Simi, an expert on violence and extremist groups who has interviewed hundreds of former believers, co-wrote the book American Swastika: Inside the White Power Movement’s Hidden Spaces of Hate with sociologist Robert Futrell of the University of Nevada-Las Vegas.
Now that these groups are courting millennials, they’ve taken to changing their image, Futrell said.
“It’s an attempt to distance from the past when the picture in all our minds of a white supremacist was the KKK with a hood and cape or a neo-Nazi with a shaved head and tattoos. That’s gone by the wayside over the last decade,” he said.
The term “alt-right”—referring to a loosely organized group that developed in response to mainstream conservatism and has been associated with white nationalism and anti-Semitism—was unknown to a majority of Americans in late 2016, according to a Pew Research Center survey. Familiarity rose in tandem with a respondent’s education—about three-quarters of those with postgraduate degrees recognized the term, as did about 60 percent of college graduates; among those with only a high-school education, about a third had heard the term.
Groups advocating white superiority have always preyed on “young, impressionable people who are loners or had a traumatic thing in their background,” Futrell said. “What’s different now is the range of ways the white power movement is reaching them. The Internet is a boon to those who are stigmatized and relatively powerless.”
The alt-right has gained power online, as its proponents use Twitter, YouTube and other social media platforms to spread their message. A study last year from George Washington University found that white nationalists are heavy users of Twitter.
Yet while organizing has gone virtual, the power of a real-life crowd also fuels behaviors, said media psychologist Pamela Rutledge, director of the nonprofit Media Psychology Research Center in Newport Beach.
“There’s a long history starting with [psychoanalyst Sigmund] Freud on the impact of crowd behavior and mob mentality,” she said. “People give up individual identity to support the norm of the group and affiliation with the group and end up behaving in ways they wouldn’t otherwise individually.”

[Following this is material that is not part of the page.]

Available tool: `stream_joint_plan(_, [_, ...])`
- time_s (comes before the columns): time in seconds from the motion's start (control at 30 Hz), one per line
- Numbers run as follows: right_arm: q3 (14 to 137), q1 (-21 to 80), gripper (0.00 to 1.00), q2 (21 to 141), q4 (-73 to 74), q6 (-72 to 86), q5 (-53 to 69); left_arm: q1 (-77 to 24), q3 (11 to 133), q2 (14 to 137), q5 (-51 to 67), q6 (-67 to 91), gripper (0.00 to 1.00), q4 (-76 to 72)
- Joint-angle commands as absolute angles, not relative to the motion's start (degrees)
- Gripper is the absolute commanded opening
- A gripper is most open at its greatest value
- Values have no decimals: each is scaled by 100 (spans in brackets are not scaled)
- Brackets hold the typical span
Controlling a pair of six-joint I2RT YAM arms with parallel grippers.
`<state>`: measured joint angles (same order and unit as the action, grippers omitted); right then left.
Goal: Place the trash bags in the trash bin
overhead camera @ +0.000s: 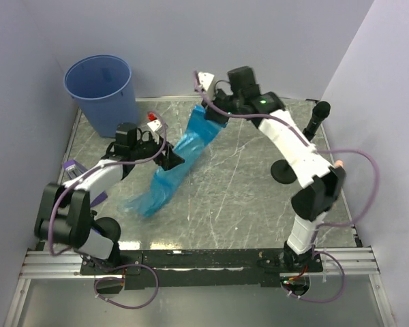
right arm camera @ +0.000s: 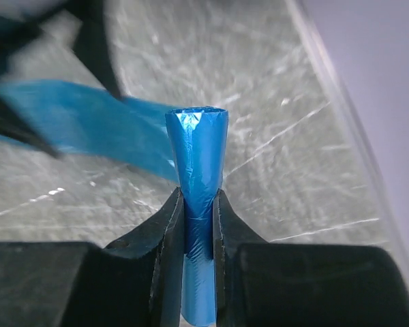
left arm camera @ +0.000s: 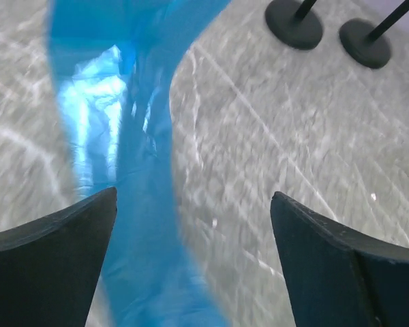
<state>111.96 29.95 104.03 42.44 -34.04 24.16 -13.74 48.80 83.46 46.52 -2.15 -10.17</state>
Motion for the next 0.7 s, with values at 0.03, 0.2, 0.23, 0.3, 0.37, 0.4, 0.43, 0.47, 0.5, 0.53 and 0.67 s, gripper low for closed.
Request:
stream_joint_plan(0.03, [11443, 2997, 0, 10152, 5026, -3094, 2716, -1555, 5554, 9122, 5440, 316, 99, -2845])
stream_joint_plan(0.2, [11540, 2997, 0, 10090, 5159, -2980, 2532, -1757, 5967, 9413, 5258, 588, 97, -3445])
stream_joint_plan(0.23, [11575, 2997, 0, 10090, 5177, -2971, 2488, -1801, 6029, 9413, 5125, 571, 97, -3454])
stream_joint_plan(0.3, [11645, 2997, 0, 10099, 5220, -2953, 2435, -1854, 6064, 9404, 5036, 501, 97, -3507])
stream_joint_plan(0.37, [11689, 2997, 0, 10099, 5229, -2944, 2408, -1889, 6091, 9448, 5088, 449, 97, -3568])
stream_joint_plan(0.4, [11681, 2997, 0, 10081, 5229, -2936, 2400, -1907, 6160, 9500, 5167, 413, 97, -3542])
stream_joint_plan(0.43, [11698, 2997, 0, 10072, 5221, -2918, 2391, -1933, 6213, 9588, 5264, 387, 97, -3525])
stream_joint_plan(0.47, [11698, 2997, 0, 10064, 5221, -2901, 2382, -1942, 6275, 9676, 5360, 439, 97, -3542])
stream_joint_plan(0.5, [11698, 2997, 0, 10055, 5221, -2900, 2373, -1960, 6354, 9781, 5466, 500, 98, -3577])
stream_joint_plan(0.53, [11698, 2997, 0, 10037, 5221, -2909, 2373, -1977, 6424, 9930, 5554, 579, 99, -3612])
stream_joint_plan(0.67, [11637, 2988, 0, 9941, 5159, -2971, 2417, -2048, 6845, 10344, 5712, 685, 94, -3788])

In such tense conflicts, Futrell said, the natural cues that people use to understand appropriate behavior get skewed.
“It’s not surprising in a combustible situation, when people are on edge, once an aggressive move is made, it cues to others that it’s OK,” he said. “This is the norm at that moment, and they act.”
Forensic psychologist Laurence Miller, of Boca Raton, Fla., said there’s a misunderstanding about the motivations of those who join fringe groups—that they have an ideology and search for a group when, really, it’s the other way around.
“People will pick a belief system that best matches their personalities and their identities,” he said.
But he emphasizes that humans are complex. In the Deep South, it was common for otherwise upstanding citizens—mayors, sheriffs and judges, among others—to be members of the KKK.
“You can have people who put on a hood and march with a torch and take their kids to the playground,” Miller said.